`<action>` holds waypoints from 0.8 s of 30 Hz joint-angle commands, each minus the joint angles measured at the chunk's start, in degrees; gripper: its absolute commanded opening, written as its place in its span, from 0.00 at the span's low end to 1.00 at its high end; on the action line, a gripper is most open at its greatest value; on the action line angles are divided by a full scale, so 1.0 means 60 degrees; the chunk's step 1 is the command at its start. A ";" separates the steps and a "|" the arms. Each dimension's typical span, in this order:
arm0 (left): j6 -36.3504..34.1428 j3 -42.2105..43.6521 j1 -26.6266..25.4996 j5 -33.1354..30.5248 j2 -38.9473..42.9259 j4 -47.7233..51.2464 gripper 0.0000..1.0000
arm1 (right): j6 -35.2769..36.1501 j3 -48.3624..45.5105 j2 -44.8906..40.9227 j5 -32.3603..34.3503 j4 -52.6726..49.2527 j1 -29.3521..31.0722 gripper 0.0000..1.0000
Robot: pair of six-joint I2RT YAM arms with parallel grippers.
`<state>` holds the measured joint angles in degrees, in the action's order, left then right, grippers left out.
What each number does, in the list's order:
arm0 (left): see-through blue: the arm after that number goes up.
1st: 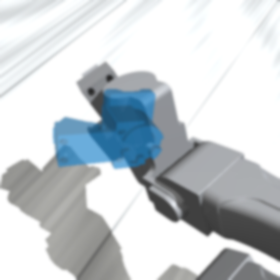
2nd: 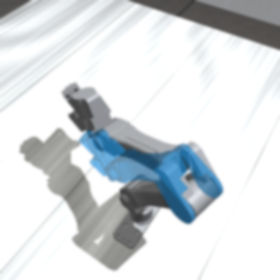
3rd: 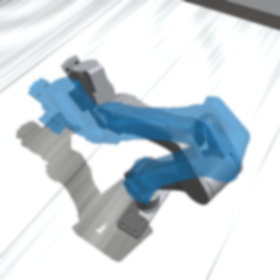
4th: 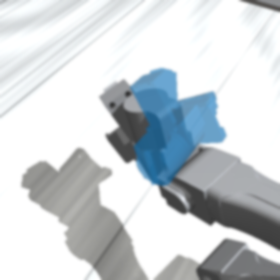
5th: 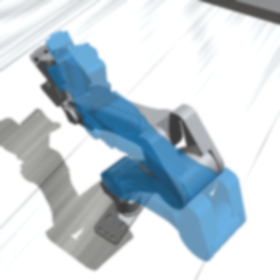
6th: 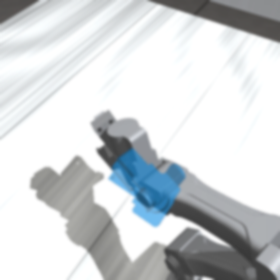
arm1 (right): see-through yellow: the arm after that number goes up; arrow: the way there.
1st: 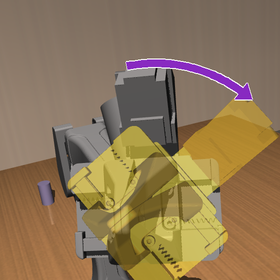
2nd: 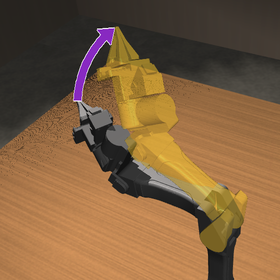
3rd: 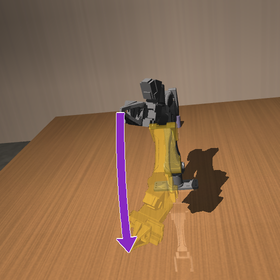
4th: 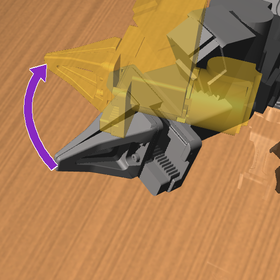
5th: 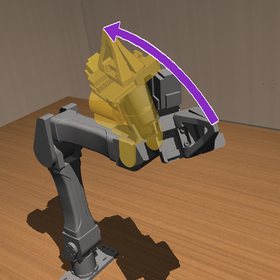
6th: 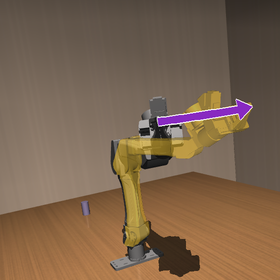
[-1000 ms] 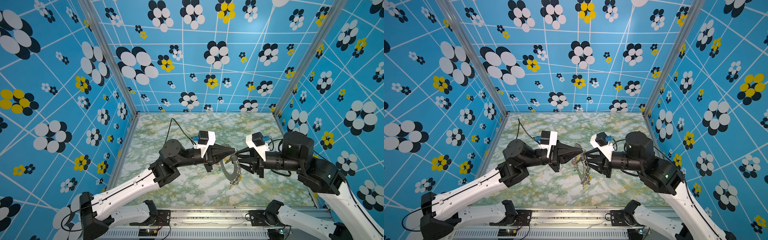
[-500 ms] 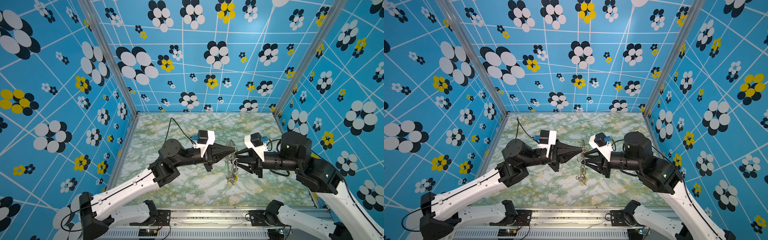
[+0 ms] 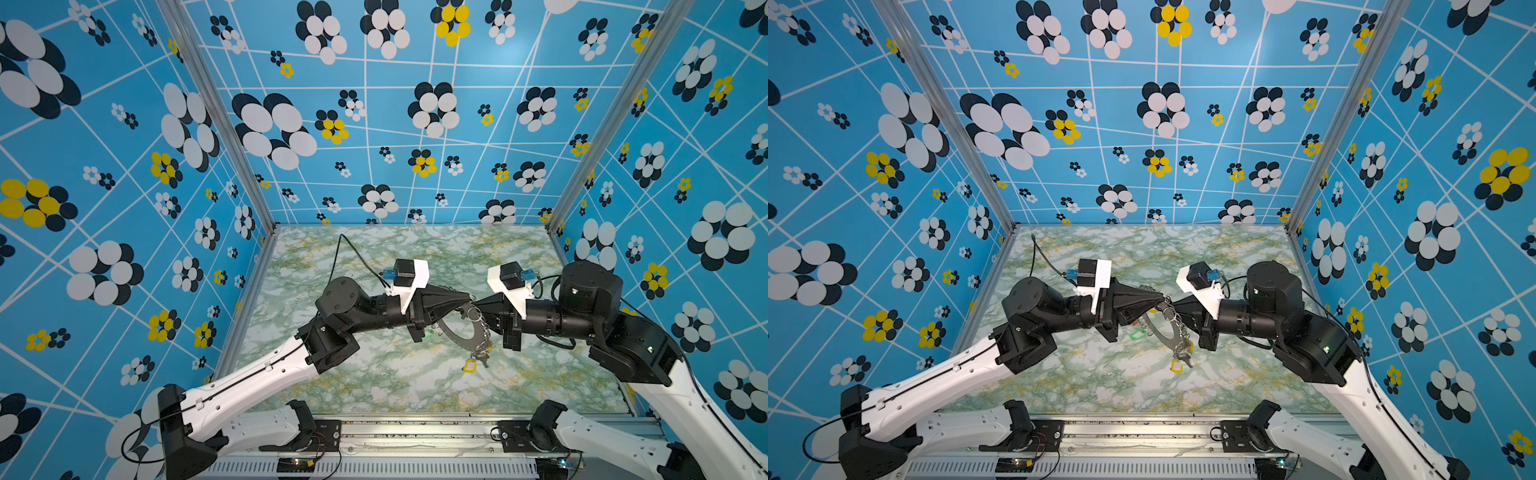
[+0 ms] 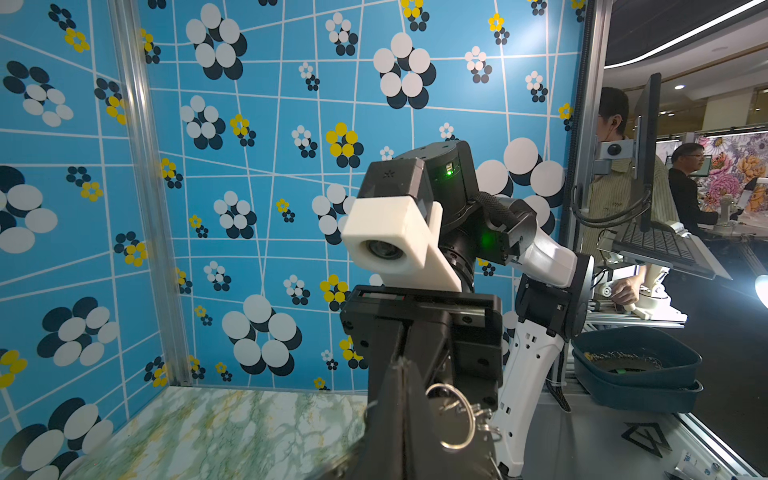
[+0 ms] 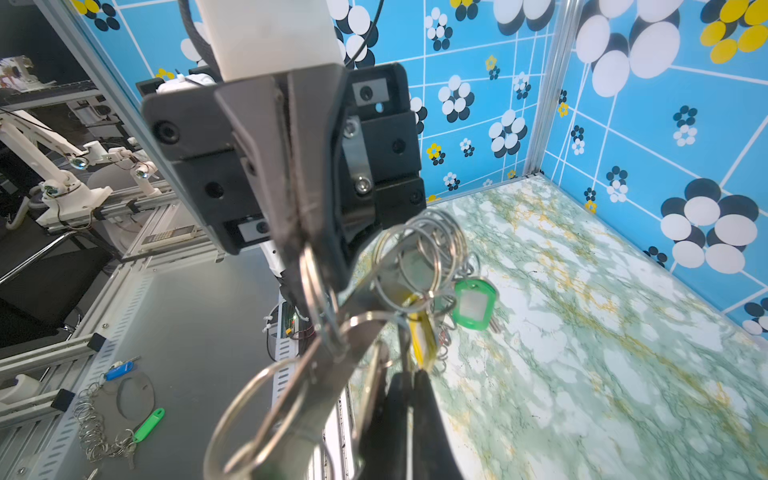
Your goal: Put the keys on the keyring
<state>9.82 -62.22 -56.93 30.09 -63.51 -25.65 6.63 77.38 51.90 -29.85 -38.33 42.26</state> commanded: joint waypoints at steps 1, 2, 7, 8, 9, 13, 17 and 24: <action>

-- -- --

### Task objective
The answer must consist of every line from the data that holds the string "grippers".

### Answer section
Robot: pair of six-joint I2RT YAM arms with parallel grippers.
`<state>` holds the measured joint angles in degrees, in the action's order, left then right, grippers left out.

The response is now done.